Levantamento do Procon de Mato Grosso do Sul aponta que os preços dos combustíveis apresentaram variações de até 11,83% em abril, em Campo Grande. A pesquisa avaliou 35 postos de abastecimento, distribuídos nas sete regiões da cidade, com cinco estabelecimentos analisados em cada área. As maiores diferenças de preços foram observadas nas compras realizadas no cartão de crédito.
Na região do Imbirussu, foram encontrados os valores mais elevados da gasolina, com média de R$ 6,63 no crédito e R$ 6,47 no débito. O maior preço identificado foi de R$ 7,09 no crédito e R$ 6,79 no débito. Ainda assim, ao considerar o menor valor para abastecimento de 50 litros, a mesma região pode proporcionar economia de até R$ 37,50 para pagamentos no crédito.
A menor variação no preço da gasolina foi registrada na região do Segredo, com oscilação de apenas 0,31% no pagamento em dinheiro ou débito, onde o litro foi encontrado a R$ 6,49, em média.

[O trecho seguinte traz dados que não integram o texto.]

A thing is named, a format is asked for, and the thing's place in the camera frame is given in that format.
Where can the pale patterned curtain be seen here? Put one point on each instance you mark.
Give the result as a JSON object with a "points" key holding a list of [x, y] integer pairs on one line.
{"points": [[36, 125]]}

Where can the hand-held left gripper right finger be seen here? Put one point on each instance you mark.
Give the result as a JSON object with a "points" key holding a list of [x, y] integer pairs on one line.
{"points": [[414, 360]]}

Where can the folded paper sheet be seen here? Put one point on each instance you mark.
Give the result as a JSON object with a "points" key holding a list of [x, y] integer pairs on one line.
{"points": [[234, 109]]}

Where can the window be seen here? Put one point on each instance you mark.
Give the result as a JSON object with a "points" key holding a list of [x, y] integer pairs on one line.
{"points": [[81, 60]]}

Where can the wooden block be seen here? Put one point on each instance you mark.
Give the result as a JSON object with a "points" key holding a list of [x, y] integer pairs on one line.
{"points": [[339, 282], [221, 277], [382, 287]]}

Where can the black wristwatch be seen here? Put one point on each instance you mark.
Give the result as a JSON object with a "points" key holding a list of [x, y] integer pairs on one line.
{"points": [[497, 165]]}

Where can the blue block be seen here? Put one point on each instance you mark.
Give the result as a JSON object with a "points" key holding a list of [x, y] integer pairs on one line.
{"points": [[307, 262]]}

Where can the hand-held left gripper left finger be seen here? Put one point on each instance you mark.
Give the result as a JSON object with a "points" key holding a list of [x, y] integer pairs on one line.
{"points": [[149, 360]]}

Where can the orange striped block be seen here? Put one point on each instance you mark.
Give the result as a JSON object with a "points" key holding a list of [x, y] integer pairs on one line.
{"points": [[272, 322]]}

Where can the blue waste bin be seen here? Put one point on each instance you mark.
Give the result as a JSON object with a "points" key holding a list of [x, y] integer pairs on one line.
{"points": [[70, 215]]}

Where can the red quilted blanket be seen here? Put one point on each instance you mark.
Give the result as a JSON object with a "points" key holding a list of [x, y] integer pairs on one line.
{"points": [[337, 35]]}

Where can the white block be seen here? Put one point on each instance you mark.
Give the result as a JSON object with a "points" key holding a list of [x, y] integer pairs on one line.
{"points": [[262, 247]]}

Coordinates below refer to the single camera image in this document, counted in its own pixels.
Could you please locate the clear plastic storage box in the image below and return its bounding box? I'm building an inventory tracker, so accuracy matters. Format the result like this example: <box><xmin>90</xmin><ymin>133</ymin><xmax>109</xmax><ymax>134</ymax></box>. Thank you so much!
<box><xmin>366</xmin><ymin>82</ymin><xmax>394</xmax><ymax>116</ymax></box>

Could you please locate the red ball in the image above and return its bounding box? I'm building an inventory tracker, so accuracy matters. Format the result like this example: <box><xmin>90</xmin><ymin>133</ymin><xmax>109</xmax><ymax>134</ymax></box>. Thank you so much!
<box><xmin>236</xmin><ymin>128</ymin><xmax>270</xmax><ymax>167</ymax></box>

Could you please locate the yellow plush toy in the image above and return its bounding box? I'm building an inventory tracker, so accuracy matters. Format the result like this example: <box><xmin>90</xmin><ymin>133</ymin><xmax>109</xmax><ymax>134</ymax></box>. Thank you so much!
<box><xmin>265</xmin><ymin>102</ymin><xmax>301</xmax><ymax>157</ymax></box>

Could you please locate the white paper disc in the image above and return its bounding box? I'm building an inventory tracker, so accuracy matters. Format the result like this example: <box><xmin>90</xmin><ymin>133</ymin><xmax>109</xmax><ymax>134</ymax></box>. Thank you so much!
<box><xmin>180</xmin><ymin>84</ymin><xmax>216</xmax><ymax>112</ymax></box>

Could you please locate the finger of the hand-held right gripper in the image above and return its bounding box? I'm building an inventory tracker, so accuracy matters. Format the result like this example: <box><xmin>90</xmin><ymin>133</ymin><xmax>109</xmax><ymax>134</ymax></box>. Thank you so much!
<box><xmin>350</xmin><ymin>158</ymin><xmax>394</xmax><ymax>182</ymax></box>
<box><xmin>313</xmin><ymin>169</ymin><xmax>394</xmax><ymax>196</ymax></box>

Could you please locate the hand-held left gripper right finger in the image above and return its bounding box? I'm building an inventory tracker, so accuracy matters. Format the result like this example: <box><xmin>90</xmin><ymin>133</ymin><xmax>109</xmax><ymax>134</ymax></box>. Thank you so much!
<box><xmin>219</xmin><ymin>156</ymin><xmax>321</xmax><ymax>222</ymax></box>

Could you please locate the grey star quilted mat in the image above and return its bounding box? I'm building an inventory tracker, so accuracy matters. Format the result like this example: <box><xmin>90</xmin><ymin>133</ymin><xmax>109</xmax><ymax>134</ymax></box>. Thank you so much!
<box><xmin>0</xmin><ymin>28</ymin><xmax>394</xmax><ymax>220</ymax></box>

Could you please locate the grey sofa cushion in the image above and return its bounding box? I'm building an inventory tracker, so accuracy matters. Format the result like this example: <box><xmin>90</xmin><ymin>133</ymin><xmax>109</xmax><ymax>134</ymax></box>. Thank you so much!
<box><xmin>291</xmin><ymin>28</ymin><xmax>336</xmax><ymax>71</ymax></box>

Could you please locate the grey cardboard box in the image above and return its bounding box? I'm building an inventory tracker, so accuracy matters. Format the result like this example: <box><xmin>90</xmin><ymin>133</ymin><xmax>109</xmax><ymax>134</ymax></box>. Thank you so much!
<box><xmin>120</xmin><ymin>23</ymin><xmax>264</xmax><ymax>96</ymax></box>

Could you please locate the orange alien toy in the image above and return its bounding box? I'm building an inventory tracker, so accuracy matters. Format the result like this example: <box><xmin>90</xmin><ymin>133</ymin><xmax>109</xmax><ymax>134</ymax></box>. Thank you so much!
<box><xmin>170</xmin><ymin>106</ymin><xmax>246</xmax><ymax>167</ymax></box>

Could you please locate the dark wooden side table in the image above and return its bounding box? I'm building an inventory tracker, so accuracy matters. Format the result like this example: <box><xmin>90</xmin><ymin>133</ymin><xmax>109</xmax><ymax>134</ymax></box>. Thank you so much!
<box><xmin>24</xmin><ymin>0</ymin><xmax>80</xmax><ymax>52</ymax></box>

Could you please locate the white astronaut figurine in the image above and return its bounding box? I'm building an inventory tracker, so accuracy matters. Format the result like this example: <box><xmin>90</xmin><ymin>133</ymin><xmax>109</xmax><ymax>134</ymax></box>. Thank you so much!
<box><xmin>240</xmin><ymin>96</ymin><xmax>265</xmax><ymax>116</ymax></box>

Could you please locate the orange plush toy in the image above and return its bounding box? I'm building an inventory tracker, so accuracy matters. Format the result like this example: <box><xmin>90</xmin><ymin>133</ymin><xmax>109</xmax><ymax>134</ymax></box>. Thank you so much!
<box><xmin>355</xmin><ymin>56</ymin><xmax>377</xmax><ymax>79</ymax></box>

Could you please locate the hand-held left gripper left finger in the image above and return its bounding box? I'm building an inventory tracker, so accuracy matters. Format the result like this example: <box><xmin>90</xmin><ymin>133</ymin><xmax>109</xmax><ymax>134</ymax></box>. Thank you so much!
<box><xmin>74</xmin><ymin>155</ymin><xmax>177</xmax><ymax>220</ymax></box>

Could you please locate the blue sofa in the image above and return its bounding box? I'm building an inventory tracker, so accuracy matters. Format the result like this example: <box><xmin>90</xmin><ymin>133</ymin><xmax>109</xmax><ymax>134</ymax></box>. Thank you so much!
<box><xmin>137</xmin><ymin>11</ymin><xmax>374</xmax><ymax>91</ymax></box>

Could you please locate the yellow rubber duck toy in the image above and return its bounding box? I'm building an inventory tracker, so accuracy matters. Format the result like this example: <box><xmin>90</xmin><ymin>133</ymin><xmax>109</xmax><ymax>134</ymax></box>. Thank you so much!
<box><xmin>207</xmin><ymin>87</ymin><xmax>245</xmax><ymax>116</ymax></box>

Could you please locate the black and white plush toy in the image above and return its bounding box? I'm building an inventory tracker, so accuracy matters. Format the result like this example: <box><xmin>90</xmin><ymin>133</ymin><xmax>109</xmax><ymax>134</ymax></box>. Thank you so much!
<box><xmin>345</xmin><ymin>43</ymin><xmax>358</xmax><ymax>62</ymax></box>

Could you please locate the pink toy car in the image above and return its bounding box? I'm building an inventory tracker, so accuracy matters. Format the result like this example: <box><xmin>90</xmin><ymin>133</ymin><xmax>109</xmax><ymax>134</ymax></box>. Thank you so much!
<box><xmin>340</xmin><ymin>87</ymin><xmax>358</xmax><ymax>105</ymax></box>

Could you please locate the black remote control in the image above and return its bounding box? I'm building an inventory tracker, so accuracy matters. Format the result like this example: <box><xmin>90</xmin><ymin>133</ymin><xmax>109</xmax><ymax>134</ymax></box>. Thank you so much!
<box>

Entre os demais combustíveis, o etanol apresentou variações de 10,74% na região do Lagoa, 9,55% no Anhanduizinho, 7,32% no Segredo e 6,99% no Bandeira. Já a gasolina também teve variação de 7,95% na região do Prosa. O diesel S10 registrou oscilação de 9,53% na área central.
Comparação com março
Na comparação entre março e abril, considerando os menores preços praticados, o diesel S500 teve aumento de 21,37% na região do Bandeira. No caso da gasolina, as maiores altas ocorreram nas compras a crédito, com destaque para as regiões do Lagoa (6,70%) e do Segredo (6,24%).
O etanol apresentou variação de 4,80% na região do Prosa, enquanto o GNV teve alta de 4,77% na região central.
O levantamento considerou cinco tipos de combustíveis comuns: gasolina, etanol, diesel S500, diesel S10 e GNV, analisando tanto pagamentos à vista quanto no crédito.
Impacto na inflação
Após registrar uma das menores inflações do país em fevereiro, Campo Grande teve aceleração no Índice Nacional de Preços ao Consumidor Amplo (IPCA) em março, que fechou em 0,93%, acima dos 0,18% do mês anterior. O resultado também ficou ligeiramente acima da média nacional, que foi de 0,88%.
O principal impacto veio do grupo Transportes, que avançou 2,15% e respondeu por 0,47 ponto percentual do índice geral. Entre os itens que mais influenciaram estão o óleo diesel, com aumento de 14,05%, a gasolina, com alta de 4,59%, e o transporte rodoviário interestadual, que subiu 4,45%.
Mesmo com variação menor em relação a outros itens, a gasolina teve o maior peso individual na composição do índice, devido à sua relevância no orçamento das famílias.